Task brief:
Every entry below has to appear again in your reply, word for word, but no picture may.

Dataset items:
* * * *
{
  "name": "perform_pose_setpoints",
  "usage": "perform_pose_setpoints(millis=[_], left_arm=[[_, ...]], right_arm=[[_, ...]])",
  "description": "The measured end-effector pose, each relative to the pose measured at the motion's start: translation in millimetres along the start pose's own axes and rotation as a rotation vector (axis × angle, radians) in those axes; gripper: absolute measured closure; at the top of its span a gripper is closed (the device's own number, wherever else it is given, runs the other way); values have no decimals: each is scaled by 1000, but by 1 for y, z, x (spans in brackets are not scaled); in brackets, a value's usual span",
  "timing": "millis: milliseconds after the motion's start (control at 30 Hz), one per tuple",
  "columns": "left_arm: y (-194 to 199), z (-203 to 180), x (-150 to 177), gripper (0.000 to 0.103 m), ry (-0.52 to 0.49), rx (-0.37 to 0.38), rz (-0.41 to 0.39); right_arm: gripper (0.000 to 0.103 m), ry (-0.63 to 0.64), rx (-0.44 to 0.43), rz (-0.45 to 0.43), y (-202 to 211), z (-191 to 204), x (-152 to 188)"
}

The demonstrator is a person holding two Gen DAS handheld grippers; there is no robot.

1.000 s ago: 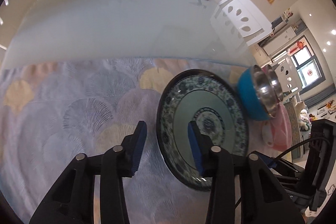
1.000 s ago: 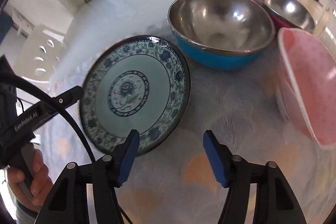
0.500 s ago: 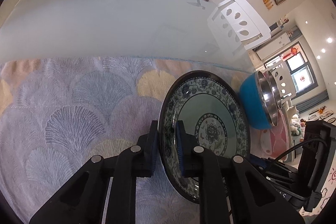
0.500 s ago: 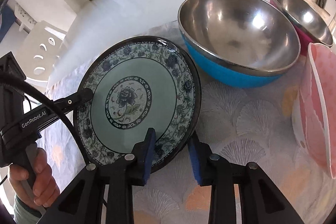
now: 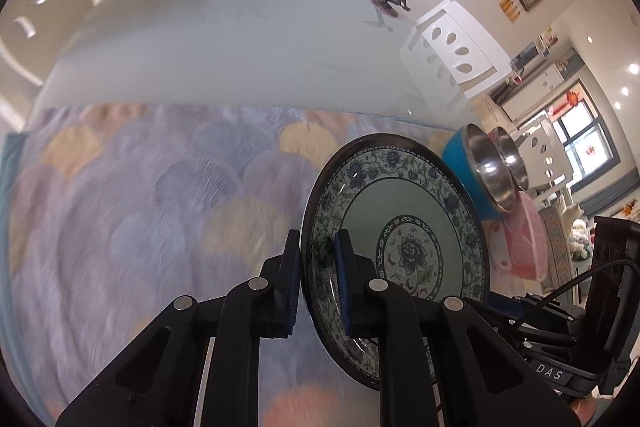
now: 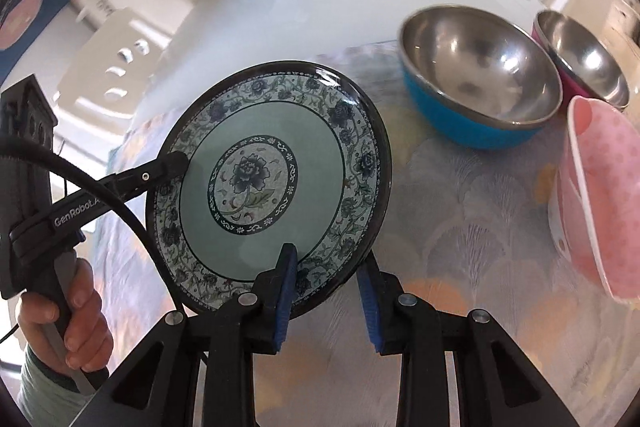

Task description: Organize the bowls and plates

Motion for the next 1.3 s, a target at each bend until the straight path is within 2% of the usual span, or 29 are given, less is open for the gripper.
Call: perform_pose_setpoints(millis=[233,567,700,1000,1167,1300], left_arm=[[46,-20,25,90,23,-35,-43],[115,-66,56,90,31,-84,-151],[141,-84,74,90,62,-106,-193],[189,-111,145,90,156,-151,-238],[199,-114,195,90,237,-188,-219],[199,-109,239,89,331,-190,-206]], right_arm=[[73,45,-35,-14,39,9,29],[73,77,-86,-49,100,8,61],[73,124,-112,-74,125,11,81],[73,227,-162,-82,161,16,126],[73,297,-177,-37,160,22,157],[73,344,-193,19,150,27,183]])
Point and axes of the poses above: each gripper's, at about its wrist camera, not at the fingertips, and y roughly against the way its jaws point, z to its left, x to its underside, the point moved 2 cm from there along -y, roughly the way its jaws point, and after that the axes turned 11 degrees about -y, right-handed, at the moved point
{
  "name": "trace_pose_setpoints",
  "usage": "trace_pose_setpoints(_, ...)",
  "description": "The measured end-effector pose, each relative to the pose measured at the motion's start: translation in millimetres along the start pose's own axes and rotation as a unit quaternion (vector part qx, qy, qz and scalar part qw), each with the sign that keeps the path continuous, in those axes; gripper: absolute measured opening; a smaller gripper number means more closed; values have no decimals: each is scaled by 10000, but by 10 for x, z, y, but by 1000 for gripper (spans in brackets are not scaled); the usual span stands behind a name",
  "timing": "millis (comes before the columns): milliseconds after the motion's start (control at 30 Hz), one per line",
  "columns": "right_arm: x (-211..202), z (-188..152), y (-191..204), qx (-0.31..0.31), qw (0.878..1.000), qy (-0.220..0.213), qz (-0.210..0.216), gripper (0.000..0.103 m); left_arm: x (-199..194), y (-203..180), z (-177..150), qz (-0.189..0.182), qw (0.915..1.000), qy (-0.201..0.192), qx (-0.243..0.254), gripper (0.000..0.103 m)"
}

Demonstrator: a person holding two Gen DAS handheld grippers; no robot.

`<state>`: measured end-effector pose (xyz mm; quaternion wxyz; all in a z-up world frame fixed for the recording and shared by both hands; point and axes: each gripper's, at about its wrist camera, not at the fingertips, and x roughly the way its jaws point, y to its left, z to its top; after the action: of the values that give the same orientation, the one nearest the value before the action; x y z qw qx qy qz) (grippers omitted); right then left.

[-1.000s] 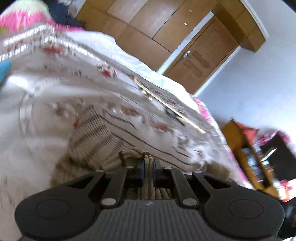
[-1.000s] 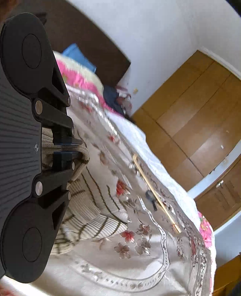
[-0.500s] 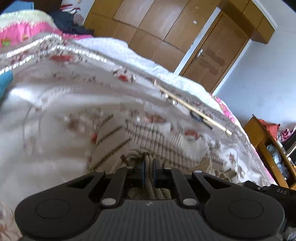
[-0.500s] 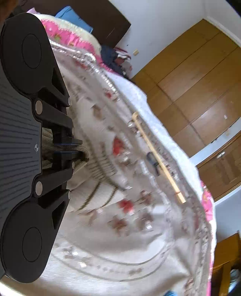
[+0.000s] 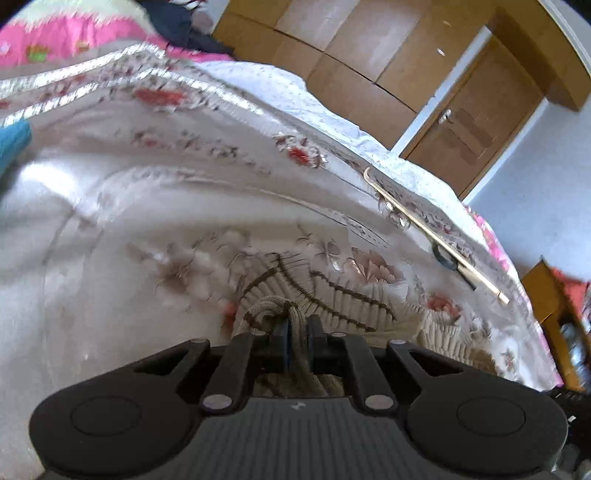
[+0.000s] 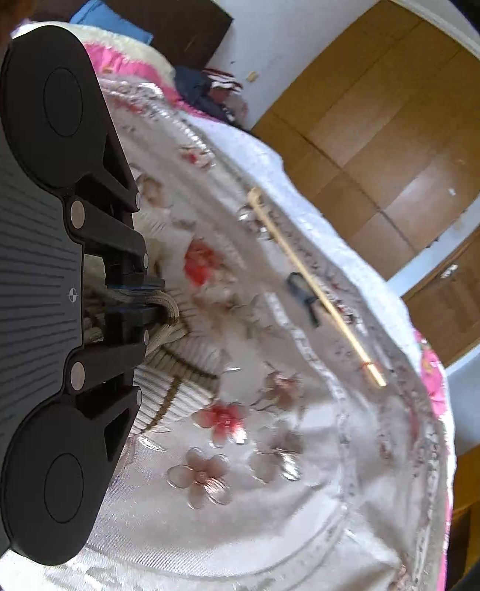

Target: Fold small clothes

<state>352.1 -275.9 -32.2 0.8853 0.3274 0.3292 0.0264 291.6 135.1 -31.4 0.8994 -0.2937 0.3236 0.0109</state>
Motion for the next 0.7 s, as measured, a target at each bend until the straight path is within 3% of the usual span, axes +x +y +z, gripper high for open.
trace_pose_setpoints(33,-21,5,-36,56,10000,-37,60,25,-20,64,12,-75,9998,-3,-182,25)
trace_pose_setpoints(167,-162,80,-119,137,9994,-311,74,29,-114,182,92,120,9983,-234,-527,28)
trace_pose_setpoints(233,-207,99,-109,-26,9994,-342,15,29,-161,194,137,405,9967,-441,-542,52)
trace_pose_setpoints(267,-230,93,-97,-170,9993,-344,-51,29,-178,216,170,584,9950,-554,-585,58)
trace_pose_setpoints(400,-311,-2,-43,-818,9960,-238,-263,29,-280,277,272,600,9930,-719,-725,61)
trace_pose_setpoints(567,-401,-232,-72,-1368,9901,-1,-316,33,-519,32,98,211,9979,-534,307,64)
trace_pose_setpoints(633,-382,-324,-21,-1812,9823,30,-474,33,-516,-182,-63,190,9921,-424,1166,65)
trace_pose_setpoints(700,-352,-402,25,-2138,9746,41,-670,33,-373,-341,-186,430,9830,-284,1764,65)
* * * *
Result for this exercise:
{
  "name": "perform_pose_setpoints",
  "usage": "perform_pose_setpoints(millis=[_], left_arm=[[_, ...]], right_arm=[[_, ...]])",
  "description": "The measured end-effector pose, each relative to the pose measured at the motion's start: translation in millimetres along the start pose's own axes and rotation as a rotation vector (axis × angle, radians) in those axes; gripper: absolute measured closure; at the top of its span a gripper is closed (the device's own number, wherever else it is given, runs the other way); values have no decimals: each is scaled by 1000, but by 1 for y, z, x (spans in brackets are not scaled); in brackets, a value's usual span",
  "timing": "millis: milliseconds after the motion's start (control at 30 Hz), one per tuple",
  "columns": "left_arm: y (-194 to 199), z (-203 to 180), x (-150 to 177), gripper (0.000 to 0.103 m), ry (-0.52 to 0.49), rx (-0.37 to 0.38), rz (-0.41 to 0.39); right_arm: gripper (0.000 to 0.103 m), ry (-0.63 to 0.64), rx (-0.44 to 0.43), rz (-0.45 to 0.43), y (-202 to 211), z (-191 to 204), x (-152 to 188)"
}

The demonstrator is a person holding two Gen DAS handheld grippers; there is no robot.

1.000 s ago: 
1.000 s ago: 
0.500 s ago: 
0.500 s ago: 
now: 
now: 

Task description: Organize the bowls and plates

Motion for the next 1.3 s, a target at each bend until the straight path is within 2% of the usual span, or 29 are given, less is open for the gripper.
Call: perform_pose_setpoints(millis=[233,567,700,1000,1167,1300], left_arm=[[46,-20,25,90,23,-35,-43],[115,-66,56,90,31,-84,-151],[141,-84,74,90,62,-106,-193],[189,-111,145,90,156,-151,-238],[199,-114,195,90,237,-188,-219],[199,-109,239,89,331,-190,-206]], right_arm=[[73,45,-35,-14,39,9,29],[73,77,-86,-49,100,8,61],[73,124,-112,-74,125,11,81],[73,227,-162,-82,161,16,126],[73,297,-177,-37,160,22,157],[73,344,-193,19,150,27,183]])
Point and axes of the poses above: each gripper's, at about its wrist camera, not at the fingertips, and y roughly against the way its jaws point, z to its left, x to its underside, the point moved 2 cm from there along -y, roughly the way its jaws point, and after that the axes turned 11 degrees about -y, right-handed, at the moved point
{
  "name": "trace_pose_setpoints",
  "usage": "trace_pose_setpoints(_, ...)",
  "description": "The measured end-effector pose, each relative to the pose measured at the motion's start: translation in millimetres along the start pose's own axes and rotation as a unit quaternion (vector part qx, qy, qz and scalar part qw), each with the sign that keeps the path continuous, in those axes; gripper: absolute measured opening; a smaller gripper number means more closed; values have no decimals: each is scaled by 10000, but by 10 for x, z, y, but by 1000 for gripper (spans in brackets are not scaled); the usual span stands behind a name",
  "timing": "millis (comes before the columns): milliseconds after the motion's start (control at 30 Hz), one per line",
  "columns": "right_arm: x (-211..202), z (-188..152), y (-191..204), qx (-0.31..0.31), qw (0.878..1.000), qy (-0.220..0.213), qz (-0.210..0.216), gripper (0.000..0.103 m); left_arm: x (-199..194), y (-203..180), z (-177..150), qz (-0.189..0.182), qw (0.915..1.000), qy (-0.201..0.192), qx (-0.243..0.254), gripper (0.000..0.103 m)"
}

Demonstrator: a person holding two Gen DAS handheld grippers; no robot.

`<state>`: measured end-effector pose (xyz mm; quaternion wxyz; all in a z-up world frame fixed for the recording and shared by both hands; point and axes: each gripper's, at about its wrist camera, not at the fingertips, and x roughly the way its jaws point, y to its left, z to its top; after the action: of the values that give the same orientation, the one nearest the value before the action; x y z qw qx qy qz) (grippers omitted); right then left.

[-1.000s] 
[-1.000s] 
[-0.500s] 
[-0.500s] 
[+0.000s] 
[+0.000s] 

Target: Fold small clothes

<state>352.1 -275.9 -32.2 0.8853 0.3274 0.3292 0.0264 291.6 135.1 -31.4 0.8994 -0.2937 0.3236 0.0109</state>
Motion for the next 0.7 s, as measured, a target at each bend until the straight path is within 3% of the usual span, axes +x +y +z, gripper high for open.
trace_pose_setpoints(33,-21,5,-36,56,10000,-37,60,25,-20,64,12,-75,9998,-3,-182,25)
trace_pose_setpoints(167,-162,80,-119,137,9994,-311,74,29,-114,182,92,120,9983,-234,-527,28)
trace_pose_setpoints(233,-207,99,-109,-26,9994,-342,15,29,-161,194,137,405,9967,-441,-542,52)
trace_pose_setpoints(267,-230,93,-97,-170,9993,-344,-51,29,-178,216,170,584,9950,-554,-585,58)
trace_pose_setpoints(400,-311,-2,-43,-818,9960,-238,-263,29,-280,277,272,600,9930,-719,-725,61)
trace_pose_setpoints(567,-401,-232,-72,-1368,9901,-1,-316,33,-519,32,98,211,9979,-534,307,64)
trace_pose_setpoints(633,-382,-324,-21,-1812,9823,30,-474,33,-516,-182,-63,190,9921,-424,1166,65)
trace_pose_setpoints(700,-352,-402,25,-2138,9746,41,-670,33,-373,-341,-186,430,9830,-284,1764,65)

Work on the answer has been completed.